Clockwork Radio are an alternative rock band from Wales, now based in Manchester. They have self-released four EPs and have toured extensively around Europe. The band released their debut album No Man Is An Island in September 2014.

History

Beginnings
Clockwork Radio started in north Wales as a side-project of singer and guitarist Rich Williams. This early incarnation of the band released the single "Lost" in November 2007, which was quickly picked up and played by BBC Radio One, BBC Radio Wales and other national radio stations. Two years later Williams teamed up with lead-guitarist Iwan Jones and they relocated to Manchester, England, to concentrate on music and putting a live band together.

The current line-up came together in 2010 when Dan Wiebe, Sam Quinn and Nadim Mirshak joined the band (in 2012 Mirshak left the band, with Quinn taking up on bass). The band began writing new material and started to tour the UK and Europe where they were booked for Taubertal Festival in Germany in August 2010 as a "secret tip".

Tours and releases

To date, the band have done multiple tours across the UK, France, Germany, Belgium, The Netherlands, Luxembourg and Denmark.

So far they have released four EPs exploring various genres including rock, funk and afro-beat, including an all acoustic EP Sketch. All the releases were done via their own label Poly Tune and made available for free download on the band's website. For the artwork and videos the band collaborated with underground artists including Agnes Cecile (Italy) and Juan Carlos Riviera (Spain).

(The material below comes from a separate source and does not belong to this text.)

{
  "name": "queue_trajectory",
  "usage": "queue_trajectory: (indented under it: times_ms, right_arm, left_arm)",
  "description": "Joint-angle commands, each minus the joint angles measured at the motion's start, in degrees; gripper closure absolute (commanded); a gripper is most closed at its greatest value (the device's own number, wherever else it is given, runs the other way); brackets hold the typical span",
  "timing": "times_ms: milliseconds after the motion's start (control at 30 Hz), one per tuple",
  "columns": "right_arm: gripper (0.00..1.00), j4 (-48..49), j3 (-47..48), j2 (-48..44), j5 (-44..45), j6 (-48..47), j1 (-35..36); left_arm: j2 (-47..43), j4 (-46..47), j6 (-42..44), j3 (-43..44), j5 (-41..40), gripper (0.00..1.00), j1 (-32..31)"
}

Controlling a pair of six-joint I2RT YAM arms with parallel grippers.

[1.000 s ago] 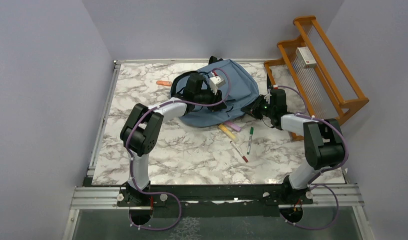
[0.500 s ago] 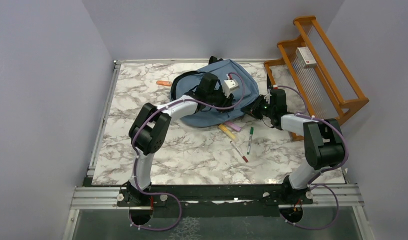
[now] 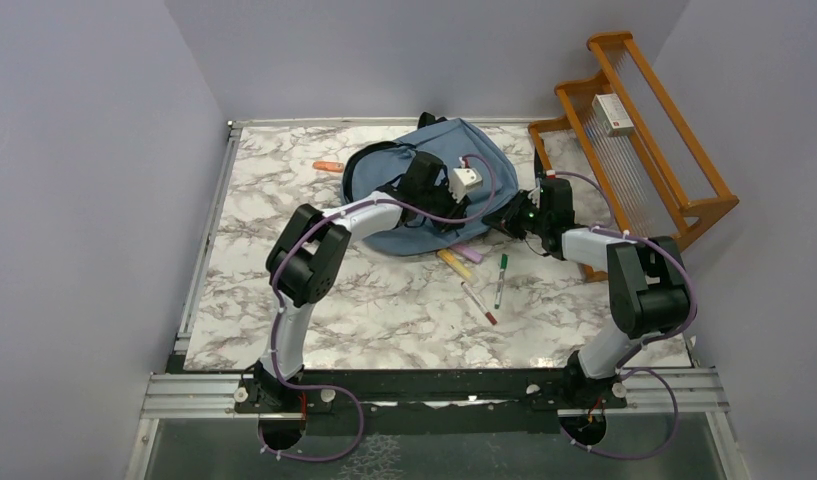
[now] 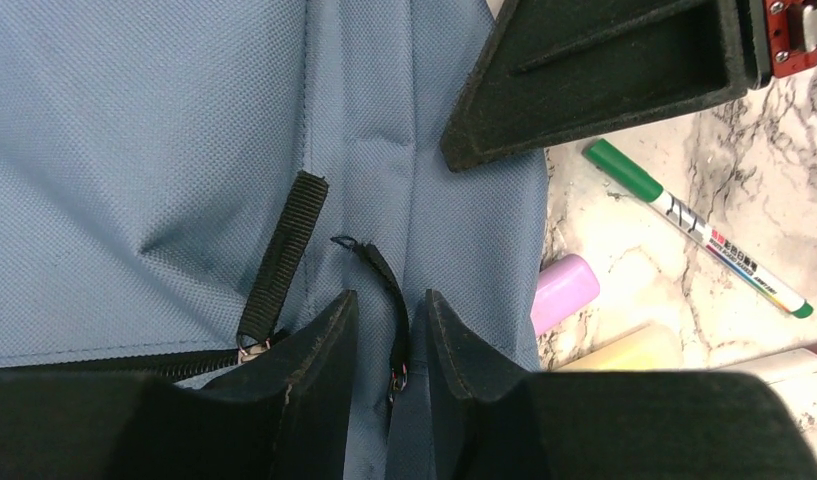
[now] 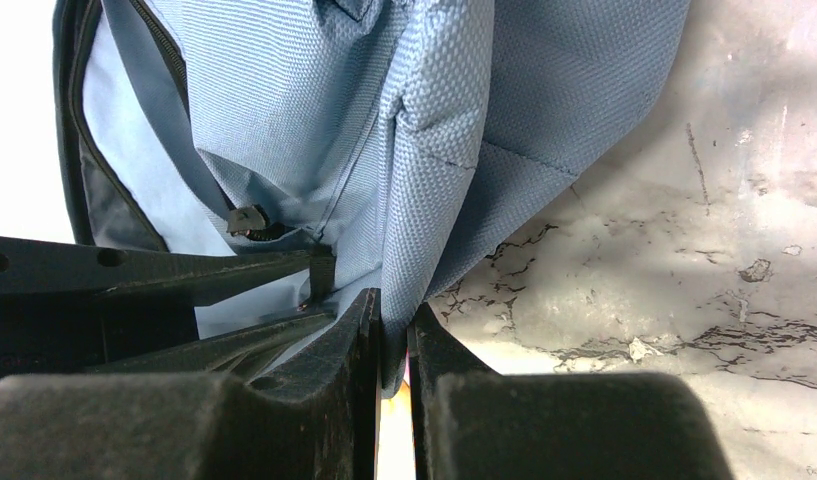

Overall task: Pack the student bag
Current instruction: Zip the student bag at the center of the board.

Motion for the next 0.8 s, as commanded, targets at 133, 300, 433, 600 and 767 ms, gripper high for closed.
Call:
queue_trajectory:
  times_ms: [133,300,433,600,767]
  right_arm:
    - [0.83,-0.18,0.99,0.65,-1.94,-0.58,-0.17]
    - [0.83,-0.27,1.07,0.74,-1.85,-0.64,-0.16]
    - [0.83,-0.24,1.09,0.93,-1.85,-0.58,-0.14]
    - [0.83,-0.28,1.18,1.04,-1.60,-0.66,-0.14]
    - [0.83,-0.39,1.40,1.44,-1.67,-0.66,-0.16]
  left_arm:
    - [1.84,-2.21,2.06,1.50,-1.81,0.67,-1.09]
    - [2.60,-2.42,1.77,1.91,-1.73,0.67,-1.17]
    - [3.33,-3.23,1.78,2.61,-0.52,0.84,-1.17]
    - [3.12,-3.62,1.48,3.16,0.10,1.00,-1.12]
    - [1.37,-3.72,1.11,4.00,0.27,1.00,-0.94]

Early reviews include features on the BBC Introducing site stating "Essentially an epic but considered style, their music is effortlessly “large” with Williams’ vocals powerful & melodic" and also a feature on Music-Dash.co.uk giving the band 4.5 out of 5.

Debut album
Clockwork Radio announced details of their debut album due for release in early 2014. The album was recorded live over two days at 80 Hertz Studios in Manchester.

Members
 Rich Williams - Vocals/Guitar
 Dan Wiebe - Vocals/Percussion
 Iwan Jones - Vocals/Guitar  
Sam Quinn - Bass/Keys

Discography

Videography

2011 saw them becoming the first independent band to create a 360-degree interactive music video that is available on their website.